# Jeff Cooper, man of contradictions



## eferred (Mar 15, 2015)

Jeff always insisted that the handgun be always worn, be swift into action and quick for repeat hits and multiple targets. Yet, he said that if he lived on the Zambezi River in Africa, he'd carry an 8" .44 mag Smith in a shouder rig!  In the land of poachers and "terrorists with AK's, that seems a bit "unsound" in the way of thinking!. 

Jeff insisted that "no standard is fast enough" for the fast draw and repeat hits, yet SOMEHOW, when you are holding a rifle, speed of repeat hits doesnt mean much (ie, a bolt action is ok). hmm, guess you toss down the scoped Scout Rifle when you draw the 1911? 

Jeff scoffed at the M4, but with softpoints, the M4 drives big feral dogs into the ground with chest hits, almost always. Almost always, the 1911 with ball ammo lets them run off, 50 yds or further, same chest hits. 

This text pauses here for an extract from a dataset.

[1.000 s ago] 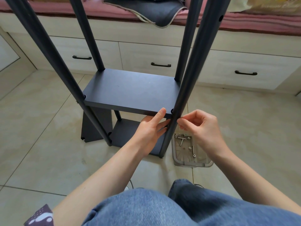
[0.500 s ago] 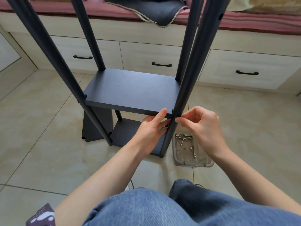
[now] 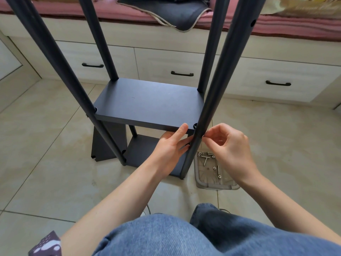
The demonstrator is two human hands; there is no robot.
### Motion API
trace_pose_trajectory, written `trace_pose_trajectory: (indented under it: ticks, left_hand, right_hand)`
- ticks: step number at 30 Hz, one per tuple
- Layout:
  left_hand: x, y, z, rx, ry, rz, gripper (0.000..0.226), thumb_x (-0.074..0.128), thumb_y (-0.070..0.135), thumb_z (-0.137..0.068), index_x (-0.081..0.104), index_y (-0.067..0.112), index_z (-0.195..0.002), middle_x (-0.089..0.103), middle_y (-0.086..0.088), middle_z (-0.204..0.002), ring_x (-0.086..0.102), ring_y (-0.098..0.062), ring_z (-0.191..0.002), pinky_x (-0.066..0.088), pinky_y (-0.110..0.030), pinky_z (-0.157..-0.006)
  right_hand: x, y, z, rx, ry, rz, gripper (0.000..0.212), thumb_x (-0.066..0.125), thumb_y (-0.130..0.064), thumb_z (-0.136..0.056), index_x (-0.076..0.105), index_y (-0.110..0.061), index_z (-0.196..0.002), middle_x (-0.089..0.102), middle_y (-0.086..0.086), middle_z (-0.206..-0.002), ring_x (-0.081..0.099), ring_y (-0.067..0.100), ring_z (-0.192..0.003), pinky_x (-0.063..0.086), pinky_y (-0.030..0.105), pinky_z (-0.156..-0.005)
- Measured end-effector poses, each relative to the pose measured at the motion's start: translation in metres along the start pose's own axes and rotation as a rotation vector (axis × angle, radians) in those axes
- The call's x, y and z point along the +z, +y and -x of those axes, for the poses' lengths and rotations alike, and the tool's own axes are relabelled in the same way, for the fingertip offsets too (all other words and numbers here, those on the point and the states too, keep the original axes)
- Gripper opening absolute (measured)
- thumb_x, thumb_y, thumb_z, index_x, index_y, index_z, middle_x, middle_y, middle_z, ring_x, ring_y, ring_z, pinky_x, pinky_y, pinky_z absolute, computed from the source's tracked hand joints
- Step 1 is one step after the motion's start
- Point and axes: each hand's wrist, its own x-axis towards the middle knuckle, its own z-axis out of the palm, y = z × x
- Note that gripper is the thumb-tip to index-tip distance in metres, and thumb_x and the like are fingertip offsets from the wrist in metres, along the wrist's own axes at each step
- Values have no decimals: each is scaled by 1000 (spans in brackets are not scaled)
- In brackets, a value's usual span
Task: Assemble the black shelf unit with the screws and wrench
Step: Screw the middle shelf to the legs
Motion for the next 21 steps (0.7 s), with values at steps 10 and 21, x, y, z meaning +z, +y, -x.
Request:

Jeff also claimed that "you are no more 'armed' because you are carrying a gun than you're a musician just because you own a guitar". Yet, the mere possession of a Scout Rifle turned you from being " a subject into a citizen".  Now, that's not about hunting, that's about resisting tyranny. I'll take a sound=suppressed M4 for fighting Big Bro's thugs, any day. You can have your noisy, short barreled, low power scoped Scout rifle.

Jeff insisted that no aerial shooting be done around IPSC matches, then encouraged trap shooting with the Scout rifle. mmm, high angle shots with the .45 endanger nothing beyond 1/4 mile, low angle shots with 308 ball ammo have a danger area of over 1.5miles. Definitely a contradiction, eh? 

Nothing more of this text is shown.